PROMPT
From the records below, output exactly the lines running from the line containing "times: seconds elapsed" through the line containing "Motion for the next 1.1", and no others.
── MATERIAL FOR THIS TASK ──
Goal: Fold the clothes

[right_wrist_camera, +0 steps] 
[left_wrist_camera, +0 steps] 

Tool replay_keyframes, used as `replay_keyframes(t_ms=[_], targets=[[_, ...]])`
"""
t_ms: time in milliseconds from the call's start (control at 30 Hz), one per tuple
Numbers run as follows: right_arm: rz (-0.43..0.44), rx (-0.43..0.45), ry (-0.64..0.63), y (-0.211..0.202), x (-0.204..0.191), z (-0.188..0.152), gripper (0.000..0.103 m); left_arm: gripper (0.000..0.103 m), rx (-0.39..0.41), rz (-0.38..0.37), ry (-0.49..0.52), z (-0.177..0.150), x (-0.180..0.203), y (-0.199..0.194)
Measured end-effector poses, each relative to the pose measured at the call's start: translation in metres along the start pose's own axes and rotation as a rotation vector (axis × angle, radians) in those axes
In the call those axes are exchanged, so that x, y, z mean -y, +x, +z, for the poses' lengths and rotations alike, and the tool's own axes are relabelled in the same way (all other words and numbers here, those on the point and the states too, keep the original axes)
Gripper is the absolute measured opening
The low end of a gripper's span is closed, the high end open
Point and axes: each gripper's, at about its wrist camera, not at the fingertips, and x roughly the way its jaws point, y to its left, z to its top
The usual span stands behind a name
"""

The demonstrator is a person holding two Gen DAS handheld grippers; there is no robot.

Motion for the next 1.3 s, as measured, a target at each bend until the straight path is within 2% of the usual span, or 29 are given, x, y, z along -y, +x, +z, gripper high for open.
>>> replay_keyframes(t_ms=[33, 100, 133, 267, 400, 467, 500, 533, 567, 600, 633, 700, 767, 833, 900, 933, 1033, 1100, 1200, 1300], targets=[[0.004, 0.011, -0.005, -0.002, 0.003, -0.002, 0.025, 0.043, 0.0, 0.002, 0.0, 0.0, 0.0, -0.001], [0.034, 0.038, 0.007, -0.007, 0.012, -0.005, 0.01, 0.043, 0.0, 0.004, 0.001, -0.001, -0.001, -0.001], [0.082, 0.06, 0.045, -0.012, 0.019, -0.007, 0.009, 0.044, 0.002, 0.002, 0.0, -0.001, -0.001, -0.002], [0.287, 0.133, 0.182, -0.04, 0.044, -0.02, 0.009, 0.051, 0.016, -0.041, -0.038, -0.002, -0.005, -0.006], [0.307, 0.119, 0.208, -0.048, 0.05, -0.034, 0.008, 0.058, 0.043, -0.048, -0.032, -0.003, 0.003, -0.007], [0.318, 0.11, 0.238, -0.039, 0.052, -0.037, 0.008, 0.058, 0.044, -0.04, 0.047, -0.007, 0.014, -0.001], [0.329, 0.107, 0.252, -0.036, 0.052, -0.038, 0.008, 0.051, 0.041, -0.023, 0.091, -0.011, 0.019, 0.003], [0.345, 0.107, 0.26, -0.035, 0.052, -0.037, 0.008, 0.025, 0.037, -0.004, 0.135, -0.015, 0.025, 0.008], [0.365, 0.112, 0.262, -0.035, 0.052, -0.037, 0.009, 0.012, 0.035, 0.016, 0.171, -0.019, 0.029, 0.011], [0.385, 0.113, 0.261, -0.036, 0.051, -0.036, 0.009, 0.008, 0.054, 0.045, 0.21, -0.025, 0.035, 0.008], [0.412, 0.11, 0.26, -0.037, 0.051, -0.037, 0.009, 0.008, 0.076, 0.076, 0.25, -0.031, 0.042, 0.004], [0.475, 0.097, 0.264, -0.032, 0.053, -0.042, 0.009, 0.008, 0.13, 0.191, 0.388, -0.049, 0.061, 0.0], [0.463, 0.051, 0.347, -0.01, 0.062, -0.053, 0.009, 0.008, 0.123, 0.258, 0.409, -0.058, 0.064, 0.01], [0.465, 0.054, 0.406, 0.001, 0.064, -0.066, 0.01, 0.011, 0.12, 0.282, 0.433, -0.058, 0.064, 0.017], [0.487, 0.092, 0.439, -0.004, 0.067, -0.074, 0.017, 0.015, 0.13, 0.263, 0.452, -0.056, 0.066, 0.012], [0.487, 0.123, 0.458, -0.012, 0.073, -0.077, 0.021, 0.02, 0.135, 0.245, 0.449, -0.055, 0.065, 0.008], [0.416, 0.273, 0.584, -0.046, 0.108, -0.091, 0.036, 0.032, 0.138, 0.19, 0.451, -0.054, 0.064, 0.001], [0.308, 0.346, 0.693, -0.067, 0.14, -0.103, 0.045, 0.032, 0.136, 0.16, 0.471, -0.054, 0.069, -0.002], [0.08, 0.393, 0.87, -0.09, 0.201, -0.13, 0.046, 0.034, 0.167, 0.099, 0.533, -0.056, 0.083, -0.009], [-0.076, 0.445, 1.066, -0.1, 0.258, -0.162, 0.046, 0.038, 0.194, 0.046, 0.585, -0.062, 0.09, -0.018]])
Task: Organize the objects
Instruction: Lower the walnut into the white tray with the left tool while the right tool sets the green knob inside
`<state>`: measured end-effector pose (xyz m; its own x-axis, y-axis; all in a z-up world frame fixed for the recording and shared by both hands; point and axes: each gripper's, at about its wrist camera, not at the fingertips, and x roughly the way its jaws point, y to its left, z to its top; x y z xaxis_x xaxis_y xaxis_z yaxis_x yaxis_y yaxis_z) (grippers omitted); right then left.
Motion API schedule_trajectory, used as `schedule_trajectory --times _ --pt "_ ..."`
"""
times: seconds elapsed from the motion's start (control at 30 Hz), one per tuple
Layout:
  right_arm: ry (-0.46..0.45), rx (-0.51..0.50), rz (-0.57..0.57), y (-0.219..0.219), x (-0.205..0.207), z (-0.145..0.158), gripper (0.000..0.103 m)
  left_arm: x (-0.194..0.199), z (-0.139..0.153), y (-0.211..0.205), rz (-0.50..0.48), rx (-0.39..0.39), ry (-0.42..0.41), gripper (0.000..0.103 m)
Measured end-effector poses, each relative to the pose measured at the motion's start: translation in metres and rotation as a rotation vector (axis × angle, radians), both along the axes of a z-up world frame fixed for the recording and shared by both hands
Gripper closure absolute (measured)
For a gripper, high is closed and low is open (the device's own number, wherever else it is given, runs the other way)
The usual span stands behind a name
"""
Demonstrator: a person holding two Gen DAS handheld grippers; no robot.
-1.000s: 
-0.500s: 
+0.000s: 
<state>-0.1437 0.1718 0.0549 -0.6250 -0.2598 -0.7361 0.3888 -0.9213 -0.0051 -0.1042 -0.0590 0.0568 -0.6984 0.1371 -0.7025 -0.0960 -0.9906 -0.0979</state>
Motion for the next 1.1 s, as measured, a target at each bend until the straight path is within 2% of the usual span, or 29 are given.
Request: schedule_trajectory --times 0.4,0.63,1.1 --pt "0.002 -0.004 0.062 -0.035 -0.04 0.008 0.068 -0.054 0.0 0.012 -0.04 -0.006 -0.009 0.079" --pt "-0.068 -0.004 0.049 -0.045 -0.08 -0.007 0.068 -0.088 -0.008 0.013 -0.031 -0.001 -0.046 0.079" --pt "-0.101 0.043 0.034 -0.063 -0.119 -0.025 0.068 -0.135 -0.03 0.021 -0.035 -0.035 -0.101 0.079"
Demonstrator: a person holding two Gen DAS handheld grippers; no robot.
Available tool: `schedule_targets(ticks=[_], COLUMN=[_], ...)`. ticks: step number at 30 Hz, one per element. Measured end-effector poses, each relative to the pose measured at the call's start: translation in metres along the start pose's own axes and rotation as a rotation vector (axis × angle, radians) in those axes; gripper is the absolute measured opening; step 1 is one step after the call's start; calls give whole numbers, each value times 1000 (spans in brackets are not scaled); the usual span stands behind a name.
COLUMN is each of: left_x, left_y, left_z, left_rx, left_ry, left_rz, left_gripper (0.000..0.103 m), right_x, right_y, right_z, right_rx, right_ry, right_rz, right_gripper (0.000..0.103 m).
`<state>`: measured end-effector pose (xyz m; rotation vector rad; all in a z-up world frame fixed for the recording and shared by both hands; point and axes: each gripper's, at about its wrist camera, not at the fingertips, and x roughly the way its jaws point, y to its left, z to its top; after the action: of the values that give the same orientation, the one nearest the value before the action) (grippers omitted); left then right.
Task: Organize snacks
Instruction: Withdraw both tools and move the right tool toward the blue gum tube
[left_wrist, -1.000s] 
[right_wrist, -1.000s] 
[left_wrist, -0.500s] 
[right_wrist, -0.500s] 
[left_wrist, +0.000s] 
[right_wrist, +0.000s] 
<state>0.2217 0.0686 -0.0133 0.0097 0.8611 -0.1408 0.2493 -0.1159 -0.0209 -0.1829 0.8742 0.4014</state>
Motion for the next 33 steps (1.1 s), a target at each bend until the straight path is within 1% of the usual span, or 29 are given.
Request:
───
RESPONSE
times: seconds elapsed from the motion's start (control at 30 Hz), one per tuple
Layout:
  right_arm: ry (-0.46..0.45), rx (-0.51..0.50), rz (-0.57..0.57), y (-0.219..0.219), x (-0.205..0.207), z (-0.145..0.158), gripper (0.000..0.103 m)
  left_arm: x (-0.194..0.199), z (-0.139..0.153), y (-0.211..0.205), rz (-0.50..0.48), rx (-0.39..0.39), ry (-0.42..0.41), gripper (0.000..0.103 m)
Measured end-effector poses, each relative to the pose measured at the motion's start: translation in metres and rotation as a rotation vector (axis × angle, radians), both along the axes of a z-up world frame fixed for the recording and shared by both hands
Gripper closure absolute (measured)
For a gripper, high is closed and low is open (the device's own number, wherever else it is given, runs the other way)
The usual span stands behind a name
"""
Demonstrator: a person holding two Gen DAS handheld grippers; no robot.
-1.000s: 
-0.500s: 
+0.000s: 
<state>-0.1437 0.1718 0.0549 -0.6250 -0.2598 -0.7361 0.3888 -0.9213 -0.0051 -0.1042 -0.0590 0.0568 -0.6984 0.1371 -0.7025 -0.0960 -0.9906 -0.0979</state>
Motion for the next 1.1 s, as measured, a target at each bend until the straight path is within 2% of the usual span, or 29 are given.

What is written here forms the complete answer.